**HOW TO COMPLETE THIS TASK**
Please give back word for word the lines of the material below between the line containing "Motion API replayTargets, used" and the line containing "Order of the", inclusive.

**EXTRACTED MATERIAL**
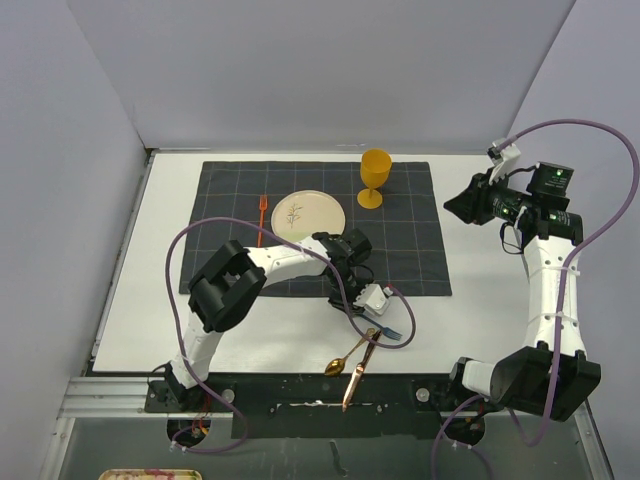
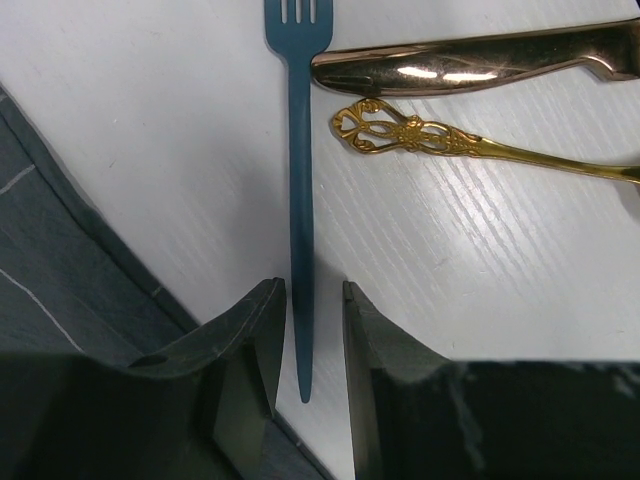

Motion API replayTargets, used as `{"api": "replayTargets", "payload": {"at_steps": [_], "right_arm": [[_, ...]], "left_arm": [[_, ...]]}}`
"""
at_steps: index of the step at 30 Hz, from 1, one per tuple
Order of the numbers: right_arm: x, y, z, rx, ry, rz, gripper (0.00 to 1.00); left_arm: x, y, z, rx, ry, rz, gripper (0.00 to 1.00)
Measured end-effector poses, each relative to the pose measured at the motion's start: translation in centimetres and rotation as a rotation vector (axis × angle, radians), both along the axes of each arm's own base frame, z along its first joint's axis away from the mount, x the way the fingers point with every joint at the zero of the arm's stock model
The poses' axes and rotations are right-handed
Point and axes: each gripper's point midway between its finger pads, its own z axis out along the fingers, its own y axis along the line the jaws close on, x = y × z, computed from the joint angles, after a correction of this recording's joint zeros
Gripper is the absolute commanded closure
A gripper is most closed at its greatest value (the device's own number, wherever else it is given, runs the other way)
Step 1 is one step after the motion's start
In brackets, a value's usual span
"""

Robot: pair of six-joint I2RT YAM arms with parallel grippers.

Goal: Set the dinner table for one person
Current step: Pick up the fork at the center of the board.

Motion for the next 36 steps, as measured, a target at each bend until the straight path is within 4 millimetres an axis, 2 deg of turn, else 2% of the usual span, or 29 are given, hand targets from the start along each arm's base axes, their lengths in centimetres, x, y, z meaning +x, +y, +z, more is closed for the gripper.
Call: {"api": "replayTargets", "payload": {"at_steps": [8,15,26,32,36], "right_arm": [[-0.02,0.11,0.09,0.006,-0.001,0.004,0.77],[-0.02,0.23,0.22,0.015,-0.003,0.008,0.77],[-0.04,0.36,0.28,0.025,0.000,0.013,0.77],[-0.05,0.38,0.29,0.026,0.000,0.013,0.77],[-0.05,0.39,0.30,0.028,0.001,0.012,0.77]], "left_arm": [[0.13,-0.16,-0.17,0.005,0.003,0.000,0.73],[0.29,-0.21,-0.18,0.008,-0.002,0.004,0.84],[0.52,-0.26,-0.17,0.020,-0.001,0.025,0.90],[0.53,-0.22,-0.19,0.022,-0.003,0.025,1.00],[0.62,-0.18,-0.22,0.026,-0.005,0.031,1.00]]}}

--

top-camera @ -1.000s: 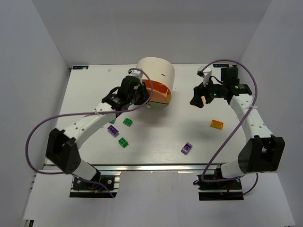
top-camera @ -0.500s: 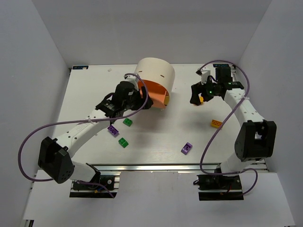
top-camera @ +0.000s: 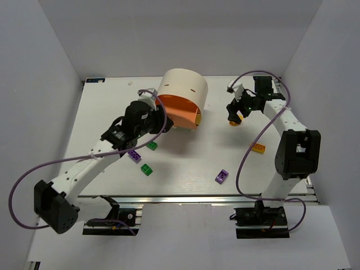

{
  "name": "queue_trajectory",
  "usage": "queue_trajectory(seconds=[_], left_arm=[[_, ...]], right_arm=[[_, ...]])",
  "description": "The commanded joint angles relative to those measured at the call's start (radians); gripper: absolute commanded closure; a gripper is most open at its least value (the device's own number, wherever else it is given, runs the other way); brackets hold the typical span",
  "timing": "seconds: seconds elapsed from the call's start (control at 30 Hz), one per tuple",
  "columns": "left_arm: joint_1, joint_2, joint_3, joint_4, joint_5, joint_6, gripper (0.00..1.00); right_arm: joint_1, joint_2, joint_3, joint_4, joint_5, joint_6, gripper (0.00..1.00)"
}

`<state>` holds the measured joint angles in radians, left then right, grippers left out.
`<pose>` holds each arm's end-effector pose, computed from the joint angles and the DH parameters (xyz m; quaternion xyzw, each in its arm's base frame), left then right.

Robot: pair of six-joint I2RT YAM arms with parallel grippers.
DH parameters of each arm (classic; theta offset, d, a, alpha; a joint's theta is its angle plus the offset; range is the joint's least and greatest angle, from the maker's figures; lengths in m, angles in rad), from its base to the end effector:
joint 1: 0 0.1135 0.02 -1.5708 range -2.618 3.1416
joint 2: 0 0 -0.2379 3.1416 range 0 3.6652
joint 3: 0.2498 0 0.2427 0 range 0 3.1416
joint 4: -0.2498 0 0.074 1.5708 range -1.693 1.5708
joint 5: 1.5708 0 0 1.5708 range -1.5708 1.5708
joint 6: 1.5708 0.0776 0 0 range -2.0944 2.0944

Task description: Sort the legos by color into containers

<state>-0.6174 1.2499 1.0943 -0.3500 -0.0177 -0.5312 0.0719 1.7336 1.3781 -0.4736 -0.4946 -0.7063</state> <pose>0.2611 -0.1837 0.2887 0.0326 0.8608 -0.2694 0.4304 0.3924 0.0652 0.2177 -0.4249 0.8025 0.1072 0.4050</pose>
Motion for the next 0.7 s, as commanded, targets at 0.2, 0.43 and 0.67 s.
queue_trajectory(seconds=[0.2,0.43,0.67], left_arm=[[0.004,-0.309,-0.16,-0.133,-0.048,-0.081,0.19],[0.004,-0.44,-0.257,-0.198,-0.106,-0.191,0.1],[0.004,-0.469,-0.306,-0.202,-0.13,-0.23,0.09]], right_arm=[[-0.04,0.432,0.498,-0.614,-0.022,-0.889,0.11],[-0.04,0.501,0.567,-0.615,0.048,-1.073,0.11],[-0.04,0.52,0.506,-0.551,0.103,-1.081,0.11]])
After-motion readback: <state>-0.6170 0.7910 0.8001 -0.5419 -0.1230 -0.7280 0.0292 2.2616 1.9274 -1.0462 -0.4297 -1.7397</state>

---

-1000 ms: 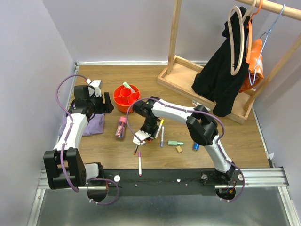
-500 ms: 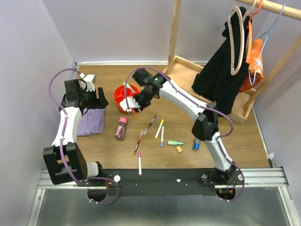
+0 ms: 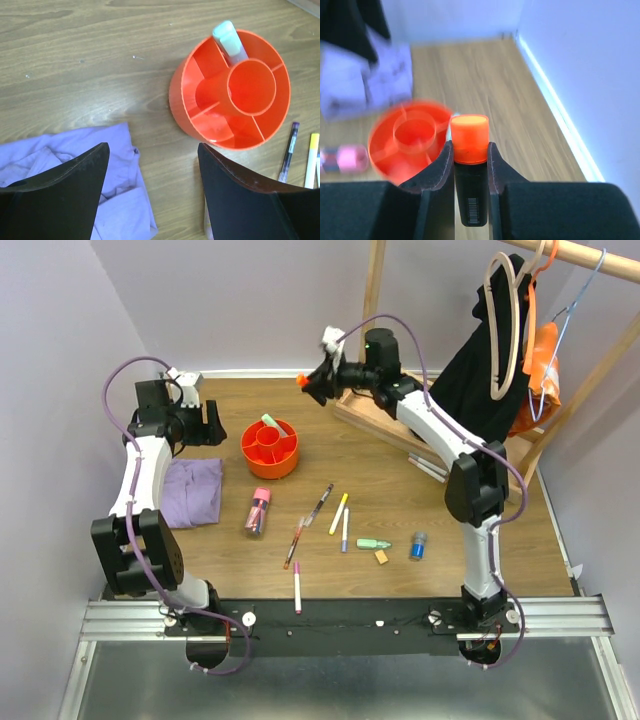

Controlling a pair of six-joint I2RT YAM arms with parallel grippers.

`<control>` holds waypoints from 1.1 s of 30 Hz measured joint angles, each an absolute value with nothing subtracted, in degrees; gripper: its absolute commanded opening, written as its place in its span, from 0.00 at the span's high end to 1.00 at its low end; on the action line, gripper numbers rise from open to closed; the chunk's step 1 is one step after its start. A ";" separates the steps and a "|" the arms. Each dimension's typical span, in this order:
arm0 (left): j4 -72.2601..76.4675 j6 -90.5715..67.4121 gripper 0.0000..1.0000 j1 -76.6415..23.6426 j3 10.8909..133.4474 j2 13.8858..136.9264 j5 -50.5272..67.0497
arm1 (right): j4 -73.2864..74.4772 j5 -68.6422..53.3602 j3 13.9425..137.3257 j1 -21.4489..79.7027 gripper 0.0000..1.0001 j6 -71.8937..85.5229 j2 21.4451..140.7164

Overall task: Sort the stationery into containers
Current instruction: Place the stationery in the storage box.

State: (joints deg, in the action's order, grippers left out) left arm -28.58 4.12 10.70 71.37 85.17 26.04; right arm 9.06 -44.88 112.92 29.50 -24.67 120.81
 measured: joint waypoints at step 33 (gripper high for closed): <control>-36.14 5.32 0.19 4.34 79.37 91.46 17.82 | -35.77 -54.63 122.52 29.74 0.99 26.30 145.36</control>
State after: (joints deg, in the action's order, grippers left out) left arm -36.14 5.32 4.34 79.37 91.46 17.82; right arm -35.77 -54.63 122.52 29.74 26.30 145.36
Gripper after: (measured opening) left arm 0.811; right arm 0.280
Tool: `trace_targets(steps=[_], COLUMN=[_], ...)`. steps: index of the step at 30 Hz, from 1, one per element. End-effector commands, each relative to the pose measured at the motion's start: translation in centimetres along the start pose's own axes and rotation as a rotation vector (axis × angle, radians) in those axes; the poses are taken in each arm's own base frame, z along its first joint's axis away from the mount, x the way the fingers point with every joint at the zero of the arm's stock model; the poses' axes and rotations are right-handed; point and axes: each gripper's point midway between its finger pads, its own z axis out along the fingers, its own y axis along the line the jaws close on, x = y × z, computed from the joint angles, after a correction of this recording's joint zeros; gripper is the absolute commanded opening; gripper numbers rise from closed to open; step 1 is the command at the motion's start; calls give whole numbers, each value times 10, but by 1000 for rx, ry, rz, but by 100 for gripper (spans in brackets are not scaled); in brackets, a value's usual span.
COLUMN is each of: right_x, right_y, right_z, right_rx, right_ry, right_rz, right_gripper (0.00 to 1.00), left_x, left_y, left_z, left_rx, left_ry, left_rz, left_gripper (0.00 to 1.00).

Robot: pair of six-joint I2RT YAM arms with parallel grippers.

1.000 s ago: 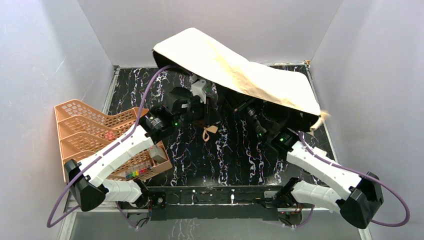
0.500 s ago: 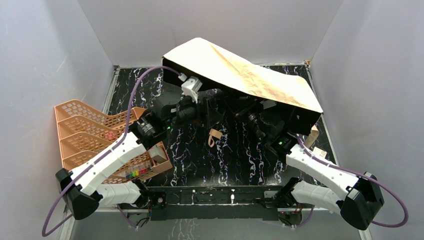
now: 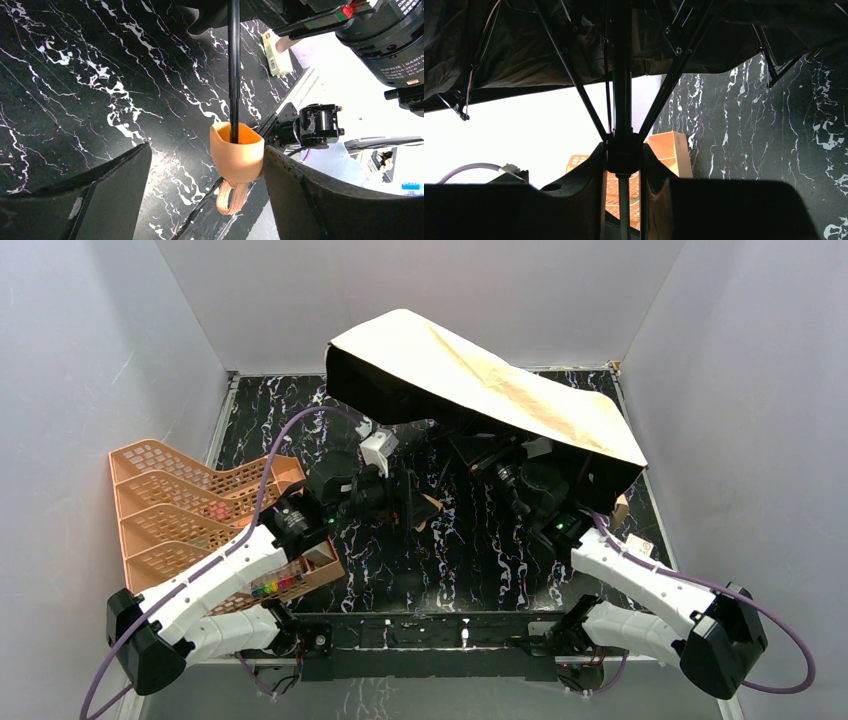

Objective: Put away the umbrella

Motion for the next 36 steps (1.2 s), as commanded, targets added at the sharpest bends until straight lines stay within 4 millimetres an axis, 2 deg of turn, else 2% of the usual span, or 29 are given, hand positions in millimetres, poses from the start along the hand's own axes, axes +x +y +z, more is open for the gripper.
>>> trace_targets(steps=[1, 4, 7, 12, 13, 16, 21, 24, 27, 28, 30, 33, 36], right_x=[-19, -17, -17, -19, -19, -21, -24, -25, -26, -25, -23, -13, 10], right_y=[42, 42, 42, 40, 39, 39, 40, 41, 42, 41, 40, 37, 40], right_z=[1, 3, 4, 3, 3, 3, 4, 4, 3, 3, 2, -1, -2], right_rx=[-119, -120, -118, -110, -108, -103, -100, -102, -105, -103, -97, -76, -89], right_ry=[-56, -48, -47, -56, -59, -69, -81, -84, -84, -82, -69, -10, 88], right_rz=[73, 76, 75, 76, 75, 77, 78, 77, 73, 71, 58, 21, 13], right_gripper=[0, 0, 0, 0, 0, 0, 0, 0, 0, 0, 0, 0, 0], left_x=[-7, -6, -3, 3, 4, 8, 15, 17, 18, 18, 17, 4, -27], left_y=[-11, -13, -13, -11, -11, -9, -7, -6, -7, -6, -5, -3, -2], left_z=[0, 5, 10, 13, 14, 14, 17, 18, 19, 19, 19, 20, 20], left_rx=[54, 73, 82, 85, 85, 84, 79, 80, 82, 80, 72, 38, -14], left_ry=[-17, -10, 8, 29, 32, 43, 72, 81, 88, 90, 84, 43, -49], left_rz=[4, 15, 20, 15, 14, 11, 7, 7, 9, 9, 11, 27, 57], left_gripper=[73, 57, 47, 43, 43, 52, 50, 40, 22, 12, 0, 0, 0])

**RESPONSE AREA**
Motion API replayTargets, used as `{"api": "replayTargets", "payload": {"at_steps": [_], "right_arm": [[_, ...]], "left_arm": [[_, ...]]}}`
"""
at_steps: index of the step at 30 Hz, from 1, one per tuple
Order of the numbers: right_arm: x, y, z, rx, ry, rz, gripper (0.00 to 1.00); left_arm: x, y, z, rx, ry, rz, gripper (0.00 to 1.00)

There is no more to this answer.